Data records: Begin

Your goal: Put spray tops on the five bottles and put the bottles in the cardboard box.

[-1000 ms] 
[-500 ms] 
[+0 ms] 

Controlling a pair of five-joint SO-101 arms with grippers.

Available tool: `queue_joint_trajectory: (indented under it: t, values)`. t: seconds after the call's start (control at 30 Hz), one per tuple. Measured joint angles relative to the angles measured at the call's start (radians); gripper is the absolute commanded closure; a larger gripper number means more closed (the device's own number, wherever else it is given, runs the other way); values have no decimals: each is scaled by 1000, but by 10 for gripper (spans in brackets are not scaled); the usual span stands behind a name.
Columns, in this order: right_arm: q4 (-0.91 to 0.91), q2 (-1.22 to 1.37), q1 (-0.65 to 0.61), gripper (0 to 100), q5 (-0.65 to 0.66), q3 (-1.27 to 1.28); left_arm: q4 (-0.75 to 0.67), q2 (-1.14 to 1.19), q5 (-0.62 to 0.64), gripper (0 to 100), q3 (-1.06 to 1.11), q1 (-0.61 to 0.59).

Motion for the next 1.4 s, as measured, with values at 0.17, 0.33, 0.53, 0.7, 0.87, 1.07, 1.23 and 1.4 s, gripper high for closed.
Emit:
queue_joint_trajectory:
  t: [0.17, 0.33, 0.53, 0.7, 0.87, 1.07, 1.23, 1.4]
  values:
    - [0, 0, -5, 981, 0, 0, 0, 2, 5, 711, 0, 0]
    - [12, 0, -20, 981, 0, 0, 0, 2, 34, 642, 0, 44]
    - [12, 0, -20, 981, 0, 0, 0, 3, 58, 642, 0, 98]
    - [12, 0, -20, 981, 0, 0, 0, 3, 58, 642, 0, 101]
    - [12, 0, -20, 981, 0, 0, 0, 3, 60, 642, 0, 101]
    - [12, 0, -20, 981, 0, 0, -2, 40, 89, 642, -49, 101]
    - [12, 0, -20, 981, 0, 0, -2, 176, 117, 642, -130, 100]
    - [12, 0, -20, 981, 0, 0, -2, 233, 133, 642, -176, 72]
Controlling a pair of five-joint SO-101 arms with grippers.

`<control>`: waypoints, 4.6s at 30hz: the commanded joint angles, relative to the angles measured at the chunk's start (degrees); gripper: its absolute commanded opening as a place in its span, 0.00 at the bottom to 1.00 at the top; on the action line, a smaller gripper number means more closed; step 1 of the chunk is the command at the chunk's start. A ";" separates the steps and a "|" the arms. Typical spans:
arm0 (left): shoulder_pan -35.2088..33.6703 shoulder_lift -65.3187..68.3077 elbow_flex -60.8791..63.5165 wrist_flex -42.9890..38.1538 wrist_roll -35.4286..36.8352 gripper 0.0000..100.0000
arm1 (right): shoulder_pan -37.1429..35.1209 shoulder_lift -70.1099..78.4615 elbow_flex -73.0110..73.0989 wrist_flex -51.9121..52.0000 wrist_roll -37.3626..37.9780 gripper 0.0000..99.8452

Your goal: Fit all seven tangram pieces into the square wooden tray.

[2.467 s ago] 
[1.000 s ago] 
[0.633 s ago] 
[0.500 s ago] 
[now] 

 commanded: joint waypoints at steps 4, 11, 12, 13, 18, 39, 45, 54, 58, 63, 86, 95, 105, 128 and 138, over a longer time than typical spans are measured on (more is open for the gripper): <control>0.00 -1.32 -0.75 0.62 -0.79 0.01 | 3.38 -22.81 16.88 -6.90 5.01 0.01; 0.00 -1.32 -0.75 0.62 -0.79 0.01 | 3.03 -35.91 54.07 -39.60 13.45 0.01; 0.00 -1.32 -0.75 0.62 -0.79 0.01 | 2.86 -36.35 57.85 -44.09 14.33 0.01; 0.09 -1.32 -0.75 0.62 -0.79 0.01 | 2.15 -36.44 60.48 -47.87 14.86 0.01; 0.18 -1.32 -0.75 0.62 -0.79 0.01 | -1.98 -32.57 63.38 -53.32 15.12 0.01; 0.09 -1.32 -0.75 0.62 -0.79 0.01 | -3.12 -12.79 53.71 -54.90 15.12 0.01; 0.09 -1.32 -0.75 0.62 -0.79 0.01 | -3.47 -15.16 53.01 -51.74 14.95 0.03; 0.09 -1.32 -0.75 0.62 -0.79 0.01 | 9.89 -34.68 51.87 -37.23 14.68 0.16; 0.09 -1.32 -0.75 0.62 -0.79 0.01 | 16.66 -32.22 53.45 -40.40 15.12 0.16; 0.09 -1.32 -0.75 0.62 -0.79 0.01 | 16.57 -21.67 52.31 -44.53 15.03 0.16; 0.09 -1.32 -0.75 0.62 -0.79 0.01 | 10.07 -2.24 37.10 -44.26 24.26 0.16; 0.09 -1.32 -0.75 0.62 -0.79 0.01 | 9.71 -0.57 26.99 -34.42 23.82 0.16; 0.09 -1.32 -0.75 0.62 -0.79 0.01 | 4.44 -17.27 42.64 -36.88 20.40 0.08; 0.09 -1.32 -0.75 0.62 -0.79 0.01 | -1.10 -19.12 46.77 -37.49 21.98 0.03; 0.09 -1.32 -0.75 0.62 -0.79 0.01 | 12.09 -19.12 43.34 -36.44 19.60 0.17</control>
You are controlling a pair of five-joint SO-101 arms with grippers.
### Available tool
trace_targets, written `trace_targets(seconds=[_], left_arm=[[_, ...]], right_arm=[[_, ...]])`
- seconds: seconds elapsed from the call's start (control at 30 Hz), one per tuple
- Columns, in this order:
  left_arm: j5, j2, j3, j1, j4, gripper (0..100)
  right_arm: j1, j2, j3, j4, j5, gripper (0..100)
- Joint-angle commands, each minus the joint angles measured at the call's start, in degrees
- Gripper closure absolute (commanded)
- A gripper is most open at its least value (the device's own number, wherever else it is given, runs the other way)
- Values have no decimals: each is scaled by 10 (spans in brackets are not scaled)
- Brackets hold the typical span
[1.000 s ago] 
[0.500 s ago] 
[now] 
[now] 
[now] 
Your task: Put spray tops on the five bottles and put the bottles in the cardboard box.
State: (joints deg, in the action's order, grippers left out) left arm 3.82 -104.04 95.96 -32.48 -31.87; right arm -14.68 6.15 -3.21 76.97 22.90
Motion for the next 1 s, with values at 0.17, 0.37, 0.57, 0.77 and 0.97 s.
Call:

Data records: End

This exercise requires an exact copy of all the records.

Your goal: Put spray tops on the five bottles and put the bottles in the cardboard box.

[-1000 ms] 
[-500 ms] 
[+0 ms] 

Controlling a pair of five-joint SO-101 arms with grippers.

Available tool: `queue_joint_trajectory: (indented under it: t, values)`. t: seconds after the call's start (control at 30 Hz), one per tuple. Measured joint angles relative to the angles measured at the call's start (radians); gripper is the absolute commanded closure; a larger gripper number means more closed (the device's own number, wherever else it is given, runs the other way); values have no decimals: each is scaled by 1000, but by 10 for gripper (spans in brackets are not scaled); the usual span stands behind a name.
Columns, in this order: right_arm: q4 (-0.91 to 0.91), q2 (-1.22 to 1.37), q1 (-0.65 to 0.61), gripper (0 to 100), q5 (-0.65 to 0.66), q3 (-1.27 to 1.28); left_arm: q4 (-0.75 to 0.67), q2 (-1.14 to 1.19), q5 (-0.62 to 0.64), gripper (0 to 100), q3 (-1.06 to 1.11), q1 (-0.61 to 0.59).

Motion for the next 1.4 s, as measured, with values at 0.17, 0.33, 0.53, 0.7, 0.87, 1.07, 1.23 and 1.4 s, gripper high for closed.
Emit:
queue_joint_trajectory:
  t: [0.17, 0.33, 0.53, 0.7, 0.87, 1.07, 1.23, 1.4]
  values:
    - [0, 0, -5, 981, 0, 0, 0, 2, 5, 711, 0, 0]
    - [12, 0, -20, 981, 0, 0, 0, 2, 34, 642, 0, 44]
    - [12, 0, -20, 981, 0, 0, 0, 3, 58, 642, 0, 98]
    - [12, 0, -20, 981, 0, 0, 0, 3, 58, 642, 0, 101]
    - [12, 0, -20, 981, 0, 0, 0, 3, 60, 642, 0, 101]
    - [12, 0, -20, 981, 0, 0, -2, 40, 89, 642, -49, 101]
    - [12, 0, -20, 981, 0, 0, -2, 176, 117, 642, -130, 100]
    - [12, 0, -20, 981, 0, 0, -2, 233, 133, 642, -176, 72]
Controlling a pair of five-joint SO-101 arms with grippers.

`<control>`: waypoints, 4.6s at 30hz: the commanded joint angles, relative to the angles measured at the chunk's start (degrees); gripper: its absolute commanded opening as a place in its span, 0.00 at the bottom to 1.00 at the top; on the action line, a smaller gripper number means more closed; step 1 of the chunk is the command at the chunk's start. A ";" separates the steps and a "|" the arms. Typical spans:
arm0 (left): shoulder_pan -35.2088..33.6703 shoulder_lift -65.3187..68.3077 elbow_flex -60.8791..63.5165 wrist_flex -42.9890..38.1538 wrist_roll -35.4286..36.8352 gripper 0.0000..100.0000
arm1 (right): shoulder_pan -37.1429..35.1209 shoulder_lift -70.1099..78.4615 elbow_flex -73.0110..73.0989 wrist_flex -51.9121..52.0000 wrist_roll -37.3626..37.9780 gripper 0.0000..99.8452

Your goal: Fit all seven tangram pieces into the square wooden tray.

[2.467 s ago] 
[1.000 s ago] 
[0.633 s ago] 
[0.500 s ago] 
[now] 

 commanded: joint waypoints at steps 4, 11, 12, 13, 18, 39, 45, 54, 58, 63, 86, 95, 105, 128 and 138, over a longer time than typical spans are measured on (more is open for the gripper): <control>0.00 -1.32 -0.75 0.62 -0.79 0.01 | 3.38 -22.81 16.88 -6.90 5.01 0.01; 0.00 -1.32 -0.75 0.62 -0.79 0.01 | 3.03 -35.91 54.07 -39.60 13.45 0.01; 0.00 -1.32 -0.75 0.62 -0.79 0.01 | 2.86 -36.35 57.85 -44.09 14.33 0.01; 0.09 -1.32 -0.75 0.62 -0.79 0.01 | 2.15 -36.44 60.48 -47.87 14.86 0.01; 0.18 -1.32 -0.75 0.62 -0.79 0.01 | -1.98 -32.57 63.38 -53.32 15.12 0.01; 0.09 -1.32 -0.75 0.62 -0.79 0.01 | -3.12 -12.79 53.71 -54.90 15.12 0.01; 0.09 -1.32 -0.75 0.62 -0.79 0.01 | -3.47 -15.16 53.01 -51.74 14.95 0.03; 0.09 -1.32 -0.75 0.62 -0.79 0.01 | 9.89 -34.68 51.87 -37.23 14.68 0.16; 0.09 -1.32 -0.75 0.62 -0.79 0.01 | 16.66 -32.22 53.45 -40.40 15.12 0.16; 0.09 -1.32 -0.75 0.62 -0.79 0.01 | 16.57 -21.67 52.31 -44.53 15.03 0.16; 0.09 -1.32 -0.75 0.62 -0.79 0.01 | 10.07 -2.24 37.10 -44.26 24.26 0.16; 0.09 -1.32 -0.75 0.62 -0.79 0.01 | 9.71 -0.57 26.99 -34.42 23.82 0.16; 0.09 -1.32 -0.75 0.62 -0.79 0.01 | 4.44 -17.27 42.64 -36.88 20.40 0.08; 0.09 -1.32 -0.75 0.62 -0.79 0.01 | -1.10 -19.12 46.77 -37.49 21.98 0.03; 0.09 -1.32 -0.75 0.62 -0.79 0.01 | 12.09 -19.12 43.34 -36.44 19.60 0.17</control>
You are controlling a pair of five-joint SO-101 arms with grippers.
### Available tool
trace_targets, written `trace_targets(seconds=[_], left_arm=[[_, ...]], right_arm=[[_, ...]])`
- seconds: seconds elapsed from the call's start (control at 30 Hz), one per tuple
- Columns, in this order:
  left_arm: j5, j2, j3, j1, j4, gripper (0..100)
  right_arm: j1, j2, j3, j4, j5, gripper (0..100)
- Joint-angle commands, each minus the joint angles measured at the call's start, in degrees
- Gripper closure absolute (commanded)
- A gripper is most open at its least value (the device's own number, wherever else it is given, runs the other way)
- Values have no decimals: each is scaled by 10 (spans in brackets are not scaled)
- Brackets hold the typical span
[1.000 s ago] 
[0.500 s ago] 
[now] 
[now] 
[now] 
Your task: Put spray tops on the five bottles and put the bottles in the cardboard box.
State: (joints deg, in the action's order, grippers left out) left arm 3.82 -104.04 95.96 -32.48 -31.87; right arm -14.68 6.15 -3.21 76.97 22.90
Motion for the next 1 s, with values at 0.17, 0.37, 0.57, 0.77 and 0.97 s.
Call:

This output is finished.